# WHAT TO WORK ON
Nothing is to be left out: repeat every entry exactly as given.
Start of DATASET RECORDS
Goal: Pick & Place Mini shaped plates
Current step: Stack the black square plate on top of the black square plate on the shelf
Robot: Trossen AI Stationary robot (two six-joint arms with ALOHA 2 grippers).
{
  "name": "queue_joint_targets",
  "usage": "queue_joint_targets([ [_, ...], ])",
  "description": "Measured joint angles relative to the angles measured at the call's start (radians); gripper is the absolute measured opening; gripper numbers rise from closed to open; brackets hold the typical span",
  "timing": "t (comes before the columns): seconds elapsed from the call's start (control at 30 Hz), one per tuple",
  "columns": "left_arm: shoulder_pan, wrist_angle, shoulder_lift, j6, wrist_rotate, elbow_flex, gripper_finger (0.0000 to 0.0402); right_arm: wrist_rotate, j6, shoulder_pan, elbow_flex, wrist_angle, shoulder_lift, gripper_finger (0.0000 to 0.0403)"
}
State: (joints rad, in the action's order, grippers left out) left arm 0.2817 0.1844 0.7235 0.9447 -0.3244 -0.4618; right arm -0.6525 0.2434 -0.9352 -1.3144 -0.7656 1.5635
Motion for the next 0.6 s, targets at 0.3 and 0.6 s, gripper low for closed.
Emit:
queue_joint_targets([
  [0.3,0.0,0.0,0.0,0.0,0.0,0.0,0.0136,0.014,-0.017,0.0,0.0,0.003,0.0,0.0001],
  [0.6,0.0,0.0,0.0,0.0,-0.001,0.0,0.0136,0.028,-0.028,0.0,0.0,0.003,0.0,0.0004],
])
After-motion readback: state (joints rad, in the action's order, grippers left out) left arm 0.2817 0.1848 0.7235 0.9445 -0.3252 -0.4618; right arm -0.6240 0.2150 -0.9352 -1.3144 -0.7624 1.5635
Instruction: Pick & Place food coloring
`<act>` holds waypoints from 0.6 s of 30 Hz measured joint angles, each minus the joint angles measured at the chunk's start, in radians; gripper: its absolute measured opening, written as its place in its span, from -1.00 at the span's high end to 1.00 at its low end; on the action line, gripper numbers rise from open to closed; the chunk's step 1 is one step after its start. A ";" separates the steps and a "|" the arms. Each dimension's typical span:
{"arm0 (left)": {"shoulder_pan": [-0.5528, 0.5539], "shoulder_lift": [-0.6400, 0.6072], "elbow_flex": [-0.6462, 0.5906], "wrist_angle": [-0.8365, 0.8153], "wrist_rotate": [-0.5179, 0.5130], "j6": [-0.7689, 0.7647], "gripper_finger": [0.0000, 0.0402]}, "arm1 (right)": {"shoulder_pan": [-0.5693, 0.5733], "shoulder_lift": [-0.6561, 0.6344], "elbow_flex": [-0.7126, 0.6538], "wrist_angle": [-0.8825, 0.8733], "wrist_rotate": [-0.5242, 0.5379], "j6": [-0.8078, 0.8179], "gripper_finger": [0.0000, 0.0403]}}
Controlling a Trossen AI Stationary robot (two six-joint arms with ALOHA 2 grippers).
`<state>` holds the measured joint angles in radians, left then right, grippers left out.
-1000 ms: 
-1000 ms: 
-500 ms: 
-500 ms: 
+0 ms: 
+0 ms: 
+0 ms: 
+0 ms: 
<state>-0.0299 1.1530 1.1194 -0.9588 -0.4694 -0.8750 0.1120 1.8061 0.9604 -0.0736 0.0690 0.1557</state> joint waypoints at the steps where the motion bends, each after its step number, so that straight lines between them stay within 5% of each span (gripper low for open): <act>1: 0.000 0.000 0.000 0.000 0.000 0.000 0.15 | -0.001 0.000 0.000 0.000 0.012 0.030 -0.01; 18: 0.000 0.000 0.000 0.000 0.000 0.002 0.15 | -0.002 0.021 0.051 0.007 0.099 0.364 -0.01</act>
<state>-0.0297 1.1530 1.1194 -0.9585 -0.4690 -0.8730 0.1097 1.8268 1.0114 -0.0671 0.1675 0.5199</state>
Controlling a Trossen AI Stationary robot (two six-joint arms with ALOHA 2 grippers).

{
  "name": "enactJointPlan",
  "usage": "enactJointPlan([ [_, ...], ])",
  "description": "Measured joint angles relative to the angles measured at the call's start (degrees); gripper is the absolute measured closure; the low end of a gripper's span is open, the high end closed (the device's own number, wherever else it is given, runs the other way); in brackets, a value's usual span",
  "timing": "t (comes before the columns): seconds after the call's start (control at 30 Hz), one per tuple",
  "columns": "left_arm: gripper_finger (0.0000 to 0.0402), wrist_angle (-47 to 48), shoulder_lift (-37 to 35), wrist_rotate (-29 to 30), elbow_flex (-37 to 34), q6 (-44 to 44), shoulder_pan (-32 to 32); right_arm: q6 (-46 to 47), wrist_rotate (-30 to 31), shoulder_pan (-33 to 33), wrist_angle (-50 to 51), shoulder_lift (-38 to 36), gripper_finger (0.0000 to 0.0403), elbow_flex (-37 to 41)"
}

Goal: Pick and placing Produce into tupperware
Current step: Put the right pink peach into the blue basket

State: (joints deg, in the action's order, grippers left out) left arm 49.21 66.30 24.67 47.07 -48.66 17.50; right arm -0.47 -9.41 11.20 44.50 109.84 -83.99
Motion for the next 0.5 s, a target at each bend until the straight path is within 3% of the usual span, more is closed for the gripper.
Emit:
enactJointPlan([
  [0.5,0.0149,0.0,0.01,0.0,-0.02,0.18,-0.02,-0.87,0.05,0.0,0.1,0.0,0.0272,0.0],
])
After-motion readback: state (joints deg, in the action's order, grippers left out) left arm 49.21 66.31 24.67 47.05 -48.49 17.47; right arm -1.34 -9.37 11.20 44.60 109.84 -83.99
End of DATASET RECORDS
# SOLUTION
Goal: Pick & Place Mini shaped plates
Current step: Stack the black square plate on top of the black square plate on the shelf
Robot: Trossen AI Stationary robot (two six-joint arms with ALOHA 2 grippers).
{
  "name": "queue_joint_targets",
  "usage": "queue_joint_targets([ [_, ...], ])",
  "description": "Measured joint angles relative to the angles measured at the call's start (radians); gripper is the absolute measured opening; gripper numbers rise from closed to open; brackets hold the typical span",
  "timing": "t (comes before the columns): seconds elapsed from the call's start (control at 30 Hz), one per tuple",
  "columns": "left_arm: shoulder_pan, wrist_angle, shoulder_lift, j6, wrist_rotate, elbow_flex, gripper_finger (0.0000 to 0.0402); right_arm: wrist_rotate, j6, shoulder_pan, elbow_flex, wrist_angle, shoulder_lift, gripper_finger (0.0000 to 0.0403)"
}
State: (joints rad, in the action's order, grippers left out) left arm 0.2817 0.1844 0.7235 0.9447 -0.3244 -0.4618; right arm -0.6525 0.2434 -0.9352 -1.3144 -0.7656 1.5635
Motion for the next 0.6 s, targets at 0.3 and 0.6 s, gripper low for closed.
Emit:
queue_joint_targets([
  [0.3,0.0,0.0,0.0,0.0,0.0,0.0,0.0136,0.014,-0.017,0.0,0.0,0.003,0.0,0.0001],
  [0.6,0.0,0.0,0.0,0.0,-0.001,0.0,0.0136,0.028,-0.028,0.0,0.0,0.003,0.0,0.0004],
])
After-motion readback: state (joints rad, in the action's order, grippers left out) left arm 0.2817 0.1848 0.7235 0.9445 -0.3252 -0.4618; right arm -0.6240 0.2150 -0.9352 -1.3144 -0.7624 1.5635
Instruction: Pick & Place food coloring
`<act>` holds waypoints from 0.6 s of 30 Hz measured joint angles, each minus the joint angles measured at the chunk's start, in radians; gripper: its absolute measured opening, written as its place in its span, from -1.00 at the span's high end to 1.00 at its low end; on the action line, gripper numbers rise from open to closed; the chunk's step 1 is one step after its start. A ";" separates the steps and a "|" the arms. Each dimension's typical span:
{"arm0 (left)": {"shoulder_pan": [-0.5528, 0.5539], "shoulder_lift": [-0.6400, 0.6072], "elbow_flex": [-0.6462, 0.5906], "wrist_angle": [-0.8365, 0.8153], "wrist_rotate": [-0.5179, 0.5130], "j6": [-0.7689, 0.7647], "gripper_finger": [0.0000, 0.0402]}, "arm1 (right)": {"shoulder_pan": [-0.5693, 0.5733], "shoulder_lift": [-0.6561, 0.6344], "elbow_flex": [-0.7126, 0.6538], "wrist_angle": [-0.8825, 0.8733], "wrist_rotate": [-0.5242, 0.5379], "j6": [-0.8078, 0.8179], "gripper_finger": [0.0000, 0.0403]}}
Controlling a Trossen AI Stationary robot (two six-joint arms with ALOHA 2 grippers).
`<state>` holds the measured joint angles in radians, left then right, grippers left out.
-1000 ms: 
-1000 ms: 
-500 ms: 
-500 ms: 
+0 ms: 
+0 ms: 
+0 ms: 
+0 ms: 
<state>-0.0299 1.1530 1.1194 -0.9588 -0.4694 -0.8750 0.1120 1.8061 0.9604 -0.0736 0.0690 0.1557</state> joint waypoints at the steps where the motion bends, each after its step number, so that straight lines between them stay within 5% of each span (gripper low for open): <act>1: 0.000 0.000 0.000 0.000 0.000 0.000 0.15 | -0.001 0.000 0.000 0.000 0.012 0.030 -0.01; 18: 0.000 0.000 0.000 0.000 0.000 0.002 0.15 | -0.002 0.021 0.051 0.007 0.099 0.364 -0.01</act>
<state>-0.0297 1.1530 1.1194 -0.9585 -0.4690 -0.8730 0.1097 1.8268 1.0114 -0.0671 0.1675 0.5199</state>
Controlling a Trossen AI Stationary robot (two six-joint arms with ALOHA 2 grippers).

{
  "name": "enactJointPlan",
  "usage": "enactJointPlan([ [_, ...], ])",
  "description": "Measured joint angles relative to the angles measured at the call's start (degrees); gripper is the absolute measured closure; the low end of a gripper's span is open, the high end closed (the device's own number, wherever else it is given, runs the other way); in brackets, a value's usual span",
  "timing": "t (comes before the columns): seconds after the call's start (control at 30 Hz), one per tuple",
  "columns": "left_arm: gripper_finger (0.0000 to 0.0402), wrist_angle (-47 to 48), shoulder_lift (-37 to 35), wrist_rotate (-29 to 30), elbow_flex (-37 to 34), q6 (-44 to 44), shoulder_pan (-32 to 32); right_arm: q6 (-46 to 47), wrist_rotate (-30 to 31), shoulder_pan (-33 to 33), wrist_angle (-50 to 51), shoulder_lift (-38 to 36), gripper_finger (0.0000 to 0.0403), elbow_flex (-37 to 41)"
}

Goal: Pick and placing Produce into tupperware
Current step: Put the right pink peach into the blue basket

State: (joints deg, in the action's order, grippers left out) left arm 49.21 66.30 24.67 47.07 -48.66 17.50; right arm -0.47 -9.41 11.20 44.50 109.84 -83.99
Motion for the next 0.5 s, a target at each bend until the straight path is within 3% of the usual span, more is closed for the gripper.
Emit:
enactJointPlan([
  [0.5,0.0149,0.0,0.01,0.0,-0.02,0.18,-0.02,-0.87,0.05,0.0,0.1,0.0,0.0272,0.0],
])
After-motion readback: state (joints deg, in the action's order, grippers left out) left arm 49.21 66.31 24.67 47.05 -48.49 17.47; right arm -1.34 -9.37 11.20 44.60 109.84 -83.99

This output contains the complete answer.